Key parts of the brain's rear left hemisphere critical to language processing do not undergo activity changes as a consequence of dyslexia, the study suggests, but may instead be part of the cause.

The finding could ultimately help clinicians screen for at-risk children at an early pre-reading age, when interventions to reduce the severity of the condition might be most effective.

"We already knew that children and adults with a diagnosis of dyslexia show brain alterations within the left posterior -- back -- part of the brain," said study co-author Nadine Gaab, an assistant professor of pediatrics in the neuroscience program at Harvard Medical School and Children's Hospital Boston. "However, it was unclear whether these alterations are a result of dyslexia [that] show up after years of reading failure or whether they predate the reading onset," she noted.
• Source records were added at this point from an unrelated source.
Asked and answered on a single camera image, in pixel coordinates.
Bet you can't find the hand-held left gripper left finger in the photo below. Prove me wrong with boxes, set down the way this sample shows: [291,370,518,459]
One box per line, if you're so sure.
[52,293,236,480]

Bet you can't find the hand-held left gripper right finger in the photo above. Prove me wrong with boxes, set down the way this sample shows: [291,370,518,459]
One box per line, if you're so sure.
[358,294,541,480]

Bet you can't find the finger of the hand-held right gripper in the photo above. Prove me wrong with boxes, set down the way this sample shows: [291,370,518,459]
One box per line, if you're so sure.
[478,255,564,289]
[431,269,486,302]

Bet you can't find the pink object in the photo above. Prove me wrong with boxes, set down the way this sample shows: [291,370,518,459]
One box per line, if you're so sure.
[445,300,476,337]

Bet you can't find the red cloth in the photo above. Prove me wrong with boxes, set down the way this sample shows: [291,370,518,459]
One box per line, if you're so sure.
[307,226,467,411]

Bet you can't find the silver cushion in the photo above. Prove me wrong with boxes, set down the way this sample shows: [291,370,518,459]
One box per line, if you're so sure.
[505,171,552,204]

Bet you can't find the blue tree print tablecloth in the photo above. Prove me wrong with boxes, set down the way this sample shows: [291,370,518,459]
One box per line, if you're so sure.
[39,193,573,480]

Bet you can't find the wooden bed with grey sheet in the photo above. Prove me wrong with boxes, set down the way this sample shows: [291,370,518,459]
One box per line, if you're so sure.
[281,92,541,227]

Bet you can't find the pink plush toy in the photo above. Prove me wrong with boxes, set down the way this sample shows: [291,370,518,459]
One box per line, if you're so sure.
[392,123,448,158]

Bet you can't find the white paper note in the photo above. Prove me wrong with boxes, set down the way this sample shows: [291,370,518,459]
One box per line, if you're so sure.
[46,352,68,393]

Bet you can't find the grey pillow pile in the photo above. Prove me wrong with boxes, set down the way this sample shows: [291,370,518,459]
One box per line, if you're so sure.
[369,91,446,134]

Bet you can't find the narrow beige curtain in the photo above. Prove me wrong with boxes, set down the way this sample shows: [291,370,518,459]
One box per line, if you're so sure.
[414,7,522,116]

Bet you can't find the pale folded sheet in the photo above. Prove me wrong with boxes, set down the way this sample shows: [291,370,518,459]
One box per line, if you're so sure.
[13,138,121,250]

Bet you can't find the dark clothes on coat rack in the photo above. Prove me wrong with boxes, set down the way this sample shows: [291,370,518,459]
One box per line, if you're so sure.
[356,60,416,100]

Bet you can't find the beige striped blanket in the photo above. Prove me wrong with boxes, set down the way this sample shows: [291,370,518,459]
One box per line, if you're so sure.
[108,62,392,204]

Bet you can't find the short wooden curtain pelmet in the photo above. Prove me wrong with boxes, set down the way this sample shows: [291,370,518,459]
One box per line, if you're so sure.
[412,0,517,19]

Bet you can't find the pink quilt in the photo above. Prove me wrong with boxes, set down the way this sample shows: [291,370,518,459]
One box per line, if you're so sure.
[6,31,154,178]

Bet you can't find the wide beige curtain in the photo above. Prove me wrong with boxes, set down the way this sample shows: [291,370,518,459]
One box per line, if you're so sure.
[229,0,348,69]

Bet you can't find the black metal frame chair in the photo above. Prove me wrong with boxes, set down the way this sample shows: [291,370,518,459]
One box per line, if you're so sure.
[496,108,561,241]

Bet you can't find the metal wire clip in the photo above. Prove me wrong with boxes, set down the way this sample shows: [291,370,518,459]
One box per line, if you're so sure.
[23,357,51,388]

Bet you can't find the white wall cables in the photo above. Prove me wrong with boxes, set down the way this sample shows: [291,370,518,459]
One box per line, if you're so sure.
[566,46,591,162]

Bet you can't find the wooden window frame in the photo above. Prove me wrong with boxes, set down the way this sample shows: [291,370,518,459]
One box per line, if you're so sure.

"[Here] we could show that they predate reading onset," Gaab said. "This suggests that children are either born with it or that it develops within the first few years of life."

The study, published in the Jan. 23 issue of the Proceedings of the National Academy of Sciences, focused on 36 healthy kindergarteners aged 5 and 6 years who had not begun to read.

Half of the children were at a high risk for developing dyslexia, as at least one of their immediate family members had been previously diagnosed with the disability. None of the children had difficulty with hearing or vision, and none had a history of either neurological or psychological illness.

After completing standard pre-reading language and vocabulary skills assessments, all of the children participated in a couple of audio-identification tasks.